Liga Undercrown Shade
Here I give you, yet another Ecuadorian Connecticut wrapped stick, but never let this one fool you as being mild because that inner blend of Criollo and Corojo give this cigar an awful lot of flavor. And with notes of nuts, cedar and sweetness from the outer leaf, it matches up so well with a nice Jameson or Bushmills, especially the higher end offerings.
The unique attributes of Rye whiskies are: It must be made in the United States…it is aged in new, charred oak barrels…made from 51% rye grain…matured for a minimum of 2 years. It’s the rye grain that makes American made rye spicier than other whiskies. Some favorite American ryes: Bulleit, Templeton, Whistle Pig, Michters, and Willett. Onto the cigar pairings…

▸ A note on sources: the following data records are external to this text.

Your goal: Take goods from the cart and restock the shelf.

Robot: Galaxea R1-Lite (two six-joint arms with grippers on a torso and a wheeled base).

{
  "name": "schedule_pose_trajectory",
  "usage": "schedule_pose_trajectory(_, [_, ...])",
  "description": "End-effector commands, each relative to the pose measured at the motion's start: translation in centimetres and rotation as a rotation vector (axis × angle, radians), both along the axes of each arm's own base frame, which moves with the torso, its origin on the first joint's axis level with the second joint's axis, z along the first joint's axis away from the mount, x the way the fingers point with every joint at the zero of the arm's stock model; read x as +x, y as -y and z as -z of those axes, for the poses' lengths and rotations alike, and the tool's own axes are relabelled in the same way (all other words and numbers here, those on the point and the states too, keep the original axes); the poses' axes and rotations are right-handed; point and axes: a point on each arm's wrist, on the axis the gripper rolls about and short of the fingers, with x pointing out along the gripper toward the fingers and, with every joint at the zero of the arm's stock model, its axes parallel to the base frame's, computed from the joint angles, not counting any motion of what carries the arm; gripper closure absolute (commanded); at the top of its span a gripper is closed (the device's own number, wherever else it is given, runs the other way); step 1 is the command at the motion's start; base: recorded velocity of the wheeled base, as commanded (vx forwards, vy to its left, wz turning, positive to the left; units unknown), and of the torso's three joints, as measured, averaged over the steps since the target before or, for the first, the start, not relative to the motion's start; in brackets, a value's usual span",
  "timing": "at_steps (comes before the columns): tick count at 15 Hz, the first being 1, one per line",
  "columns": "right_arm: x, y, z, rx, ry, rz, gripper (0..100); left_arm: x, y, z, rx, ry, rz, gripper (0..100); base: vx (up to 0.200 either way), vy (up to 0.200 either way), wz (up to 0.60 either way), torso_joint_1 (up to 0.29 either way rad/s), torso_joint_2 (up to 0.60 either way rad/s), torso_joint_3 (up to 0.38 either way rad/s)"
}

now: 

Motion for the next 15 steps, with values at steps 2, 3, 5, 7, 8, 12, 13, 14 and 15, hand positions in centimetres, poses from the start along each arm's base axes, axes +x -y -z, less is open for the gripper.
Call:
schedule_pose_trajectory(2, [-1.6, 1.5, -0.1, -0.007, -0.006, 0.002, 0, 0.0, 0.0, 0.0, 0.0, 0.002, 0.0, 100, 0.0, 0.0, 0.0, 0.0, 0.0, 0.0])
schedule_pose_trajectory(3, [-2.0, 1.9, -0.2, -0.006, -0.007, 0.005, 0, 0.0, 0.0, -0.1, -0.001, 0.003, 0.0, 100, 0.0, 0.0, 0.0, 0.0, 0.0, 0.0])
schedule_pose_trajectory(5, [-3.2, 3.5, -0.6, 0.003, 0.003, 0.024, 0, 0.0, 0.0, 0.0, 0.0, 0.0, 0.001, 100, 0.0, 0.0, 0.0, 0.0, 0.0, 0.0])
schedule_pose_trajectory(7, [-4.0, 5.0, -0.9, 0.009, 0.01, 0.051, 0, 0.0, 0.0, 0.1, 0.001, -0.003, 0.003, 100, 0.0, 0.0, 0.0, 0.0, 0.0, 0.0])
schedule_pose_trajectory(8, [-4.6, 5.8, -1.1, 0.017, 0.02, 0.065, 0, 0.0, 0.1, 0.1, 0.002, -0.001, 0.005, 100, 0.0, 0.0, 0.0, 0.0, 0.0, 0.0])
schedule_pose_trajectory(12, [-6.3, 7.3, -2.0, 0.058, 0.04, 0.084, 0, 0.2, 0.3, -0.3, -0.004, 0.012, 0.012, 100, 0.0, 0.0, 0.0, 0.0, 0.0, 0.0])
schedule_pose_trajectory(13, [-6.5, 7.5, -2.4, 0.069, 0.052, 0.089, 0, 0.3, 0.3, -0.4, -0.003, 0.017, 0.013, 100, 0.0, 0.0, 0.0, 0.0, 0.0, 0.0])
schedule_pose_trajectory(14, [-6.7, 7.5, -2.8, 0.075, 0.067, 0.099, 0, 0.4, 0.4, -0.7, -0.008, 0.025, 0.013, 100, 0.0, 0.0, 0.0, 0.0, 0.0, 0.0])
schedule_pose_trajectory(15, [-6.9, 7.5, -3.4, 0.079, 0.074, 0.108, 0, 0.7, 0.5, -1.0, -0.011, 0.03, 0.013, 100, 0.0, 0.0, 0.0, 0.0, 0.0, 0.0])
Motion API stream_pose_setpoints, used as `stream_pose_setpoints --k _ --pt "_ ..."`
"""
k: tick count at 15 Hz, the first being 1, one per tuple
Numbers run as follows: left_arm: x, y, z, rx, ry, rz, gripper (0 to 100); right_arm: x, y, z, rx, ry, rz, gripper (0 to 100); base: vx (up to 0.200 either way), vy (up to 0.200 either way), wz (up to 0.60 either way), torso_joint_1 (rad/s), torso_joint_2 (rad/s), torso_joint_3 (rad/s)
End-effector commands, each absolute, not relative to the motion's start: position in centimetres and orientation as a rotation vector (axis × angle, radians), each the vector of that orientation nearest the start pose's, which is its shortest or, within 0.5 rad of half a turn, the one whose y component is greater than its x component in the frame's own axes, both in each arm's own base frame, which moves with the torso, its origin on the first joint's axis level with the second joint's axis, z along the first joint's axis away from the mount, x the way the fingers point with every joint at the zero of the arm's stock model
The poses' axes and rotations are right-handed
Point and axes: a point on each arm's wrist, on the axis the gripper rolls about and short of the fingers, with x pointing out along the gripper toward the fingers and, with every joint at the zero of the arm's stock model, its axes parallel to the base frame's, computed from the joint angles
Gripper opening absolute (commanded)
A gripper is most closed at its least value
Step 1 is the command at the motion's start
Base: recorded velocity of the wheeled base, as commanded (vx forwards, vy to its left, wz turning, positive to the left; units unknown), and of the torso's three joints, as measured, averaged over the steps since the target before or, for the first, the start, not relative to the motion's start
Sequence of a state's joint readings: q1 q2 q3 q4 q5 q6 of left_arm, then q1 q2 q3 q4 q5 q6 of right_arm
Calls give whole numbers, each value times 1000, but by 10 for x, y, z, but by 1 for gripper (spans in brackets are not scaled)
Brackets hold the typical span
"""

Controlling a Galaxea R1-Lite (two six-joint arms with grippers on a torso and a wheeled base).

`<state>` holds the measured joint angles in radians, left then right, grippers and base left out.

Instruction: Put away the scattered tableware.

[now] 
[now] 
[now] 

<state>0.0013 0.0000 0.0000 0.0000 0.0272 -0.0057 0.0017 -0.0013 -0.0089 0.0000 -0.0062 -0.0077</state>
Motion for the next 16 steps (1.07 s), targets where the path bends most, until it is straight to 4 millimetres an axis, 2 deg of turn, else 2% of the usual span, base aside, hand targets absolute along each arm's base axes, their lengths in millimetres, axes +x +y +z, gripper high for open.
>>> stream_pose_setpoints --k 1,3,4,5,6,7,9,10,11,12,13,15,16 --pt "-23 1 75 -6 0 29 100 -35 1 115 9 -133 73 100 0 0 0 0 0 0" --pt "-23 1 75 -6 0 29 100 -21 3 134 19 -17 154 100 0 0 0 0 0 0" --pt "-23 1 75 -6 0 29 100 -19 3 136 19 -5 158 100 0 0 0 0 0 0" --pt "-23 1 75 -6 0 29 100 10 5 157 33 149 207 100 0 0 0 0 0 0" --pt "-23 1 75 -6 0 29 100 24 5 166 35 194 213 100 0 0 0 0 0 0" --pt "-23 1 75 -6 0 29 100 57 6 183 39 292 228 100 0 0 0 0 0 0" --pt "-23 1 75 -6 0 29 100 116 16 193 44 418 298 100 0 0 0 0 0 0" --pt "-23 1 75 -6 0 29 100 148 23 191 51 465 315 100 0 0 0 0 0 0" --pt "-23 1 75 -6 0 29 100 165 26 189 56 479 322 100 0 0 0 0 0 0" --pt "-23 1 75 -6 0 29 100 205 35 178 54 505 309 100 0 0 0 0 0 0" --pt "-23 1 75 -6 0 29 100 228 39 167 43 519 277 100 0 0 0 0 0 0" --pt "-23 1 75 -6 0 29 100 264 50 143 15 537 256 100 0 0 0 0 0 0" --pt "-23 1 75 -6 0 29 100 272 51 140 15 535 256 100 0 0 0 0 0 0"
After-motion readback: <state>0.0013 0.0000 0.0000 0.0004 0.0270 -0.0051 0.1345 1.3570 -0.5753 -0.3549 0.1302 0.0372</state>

The same people who create and roll the Oliva Serie V and the Master Blend Series, make this exquisite flat, oval-pressed treat. While the inner Nicaraguan ligero gives this some spicy kick, the Nicaraguan broadleaf wrapper brings in a subtle sweetness that combined amazingly with the Bulleit Rye I was reveling in. This is one smooth cigar with a hell of a lot of flavor.
PDR 1878 Sun Grown
This company makes outstanding cigars in their Dominican factory, and the Sun Grown is a really nice choice to pair up with a flavorful rye whiskey. The subtle spiciness of a Bulleit or a Whistle Pig blend well with this cigar’s leathery, peppery notes and creamy texture. It’s medium bodied, which won’t overpower the taste of your drink. So good.
Well, that’s it guys, my officially unofficial guide to pairing some superb hand-rolled smokes with your favorite nectar of the gods: nothing but the best cigars to pair with whiskey. As you can tell, I spent some time on this one, so, I’d love to hear some of your thoughts and favorite pairings in the comment section below!